What to do: Your answer must be the full listing, word for word, with no images in it.

=== Begin Enclosure ===

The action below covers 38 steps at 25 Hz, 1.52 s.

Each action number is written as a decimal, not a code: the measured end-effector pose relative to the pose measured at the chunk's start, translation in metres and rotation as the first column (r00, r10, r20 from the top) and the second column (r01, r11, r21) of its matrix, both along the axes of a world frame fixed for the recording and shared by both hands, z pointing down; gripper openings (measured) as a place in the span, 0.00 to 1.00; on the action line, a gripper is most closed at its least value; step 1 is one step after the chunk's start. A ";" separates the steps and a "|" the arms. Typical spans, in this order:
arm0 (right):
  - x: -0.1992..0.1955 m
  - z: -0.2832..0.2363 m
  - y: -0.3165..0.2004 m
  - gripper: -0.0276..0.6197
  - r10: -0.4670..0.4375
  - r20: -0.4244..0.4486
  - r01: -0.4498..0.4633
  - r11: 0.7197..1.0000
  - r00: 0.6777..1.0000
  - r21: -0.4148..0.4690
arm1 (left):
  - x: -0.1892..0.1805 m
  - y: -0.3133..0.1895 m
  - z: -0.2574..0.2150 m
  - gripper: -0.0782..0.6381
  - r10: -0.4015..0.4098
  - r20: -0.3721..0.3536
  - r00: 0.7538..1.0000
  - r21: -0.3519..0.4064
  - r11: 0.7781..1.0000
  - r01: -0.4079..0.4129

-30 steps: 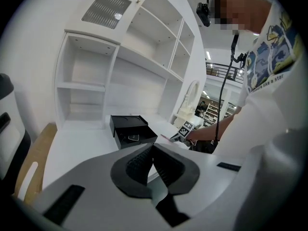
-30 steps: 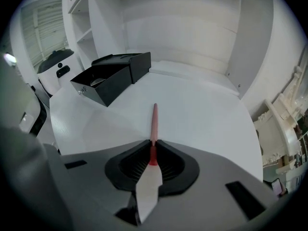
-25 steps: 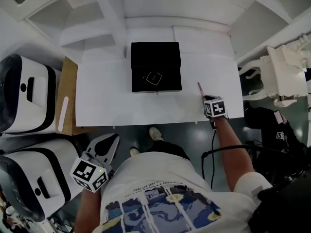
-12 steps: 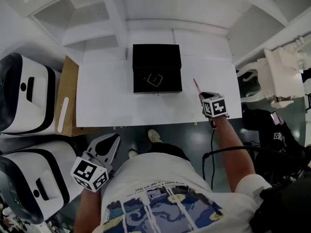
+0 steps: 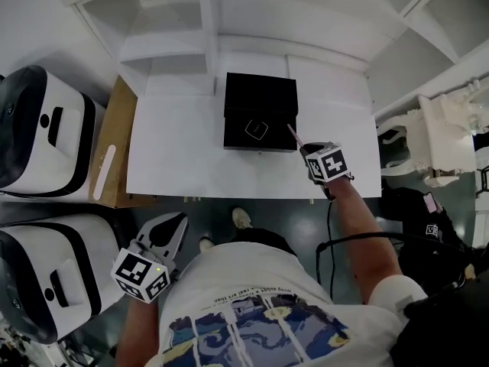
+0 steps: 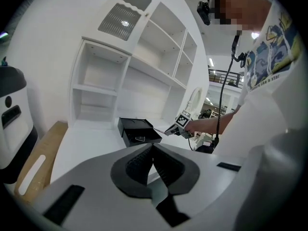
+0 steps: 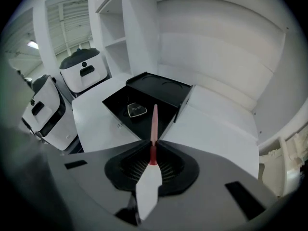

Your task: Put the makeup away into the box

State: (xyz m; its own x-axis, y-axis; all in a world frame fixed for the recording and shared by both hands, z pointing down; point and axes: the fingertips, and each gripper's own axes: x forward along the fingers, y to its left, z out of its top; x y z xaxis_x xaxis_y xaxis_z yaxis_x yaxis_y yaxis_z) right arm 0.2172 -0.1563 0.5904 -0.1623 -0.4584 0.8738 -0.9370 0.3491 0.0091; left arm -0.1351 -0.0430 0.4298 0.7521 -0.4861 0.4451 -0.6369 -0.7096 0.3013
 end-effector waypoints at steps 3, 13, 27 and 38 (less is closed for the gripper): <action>-0.012 0.005 -0.012 0.13 -0.038 -0.026 0.037 0.999 0.999 -0.034 | -0.012 0.003 0.000 0.13 -0.035 -0.002 0.999 0.000 0.999 0.035; -0.032 0.034 -0.055 0.13 -0.087 -0.085 0.075 0.987 0.993 -0.142 | -0.047 0.010 0.005 0.13 -0.153 -0.007 0.988 -0.008 0.988 0.153; -0.036 0.071 -0.079 0.13 -0.099 -0.142 0.061 0.965 0.985 -0.255 | -0.073 0.019 0.005 0.13 -0.273 -0.005 0.962 -0.001 0.962 0.273; -0.040 0.081 -0.078 0.14 -0.154 -0.187 0.092 0.948 0.970 -0.304 | -0.075 0.025 0.003 0.13 -0.284 0.008 0.959 -0.003 0.959 0.284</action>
State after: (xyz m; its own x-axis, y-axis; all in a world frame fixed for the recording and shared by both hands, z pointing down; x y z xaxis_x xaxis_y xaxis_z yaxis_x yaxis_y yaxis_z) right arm 0.1768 -0.2345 0.6713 -0.0035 -0.1673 0.9859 -0.8748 0.4782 0.0781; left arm -0.2106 -0.0177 0.4332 0.5799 -0.6776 0.4523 -0.8144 -0.4976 0.2986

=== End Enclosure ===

Problem solution:
The action below covers 38 steps at 25 Hz, 1.52 s.

Each action number is written as a decimal, not a code: the measured end-effector pose relative to the pose measured at the chunk's start, translation in metres and rotation as the first column (r00, r10, r20 from the top) and the second column (r01, r11, r21) of its matrix, both along the axes of a world frame fixed for the recording and shared by both hands, z pointing down; gripper openings (measured) as a place in the span, 0.00 to 1.00; on the action line, a gripper is most closed at its least value; step 1 is one step after the chunk's start. A ";" separates the steps and a "|" the arms. Typical spans, in this order:
arm0 (right):
  - x: -0.1992..0.1955 m
  - z: -0.2832..0.2363 m
  - y: -0.3165..0.2004 m
  - gripper: -0.0276..0.6197
  - r10: -0.4670..0.4375
  - r20: -0.4244..0.4486
  - r01: -0.4498..0.4633
  - r11: 0.7197..1.0000
  - r00: 0.6777..1.0000
  - r21: -0.4148..0.4690
arm1 (left):
  - x: -0.1892..0.1805 m
  - y: -0.3133..0.1895 m
  - z: -0.2574..0.2150 m
  - gripper: -0.0782..0.6381
  - r10: -0.4015..0.4098
  - r20: -0.3721..0.3536
  - r00: 0.7538..1.0000
  - r21: -0.3519..0.4064
  - r11: 0.7781..1.0000
  - r01: -0.4079..0.4129

-30 steps: 
-30 steps: 
-25 steps: 
-12 steps: 
+0 steps: 
+0 steps: 
+0 steps: 

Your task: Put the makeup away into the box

State: (xyz m; its own x-axis, y-axis; all in a world frame fixed for the recording and shared by both hands, z pointing down; point and axes: the fingertips, and each gripper's own axes: x forward along the fingers, y to its left, z out of its top; x y z xaxis_x xaxis_y xaxis_z yaxis_x yaxis_y yaxis_z) right arm 0.2172 -0.1563 0.5904 -0.1623 -0.4584 0.8738 -0.9370 0.3491 0.0091; left arm -0.1351 -0.0430 0.4298 0.7521 -0.4861 0.4451 -0.6369 -0.7096 0.3013
 end-effector waypoints at steps 3, 13, 27 and 38 (less is closed for the gripper): <action>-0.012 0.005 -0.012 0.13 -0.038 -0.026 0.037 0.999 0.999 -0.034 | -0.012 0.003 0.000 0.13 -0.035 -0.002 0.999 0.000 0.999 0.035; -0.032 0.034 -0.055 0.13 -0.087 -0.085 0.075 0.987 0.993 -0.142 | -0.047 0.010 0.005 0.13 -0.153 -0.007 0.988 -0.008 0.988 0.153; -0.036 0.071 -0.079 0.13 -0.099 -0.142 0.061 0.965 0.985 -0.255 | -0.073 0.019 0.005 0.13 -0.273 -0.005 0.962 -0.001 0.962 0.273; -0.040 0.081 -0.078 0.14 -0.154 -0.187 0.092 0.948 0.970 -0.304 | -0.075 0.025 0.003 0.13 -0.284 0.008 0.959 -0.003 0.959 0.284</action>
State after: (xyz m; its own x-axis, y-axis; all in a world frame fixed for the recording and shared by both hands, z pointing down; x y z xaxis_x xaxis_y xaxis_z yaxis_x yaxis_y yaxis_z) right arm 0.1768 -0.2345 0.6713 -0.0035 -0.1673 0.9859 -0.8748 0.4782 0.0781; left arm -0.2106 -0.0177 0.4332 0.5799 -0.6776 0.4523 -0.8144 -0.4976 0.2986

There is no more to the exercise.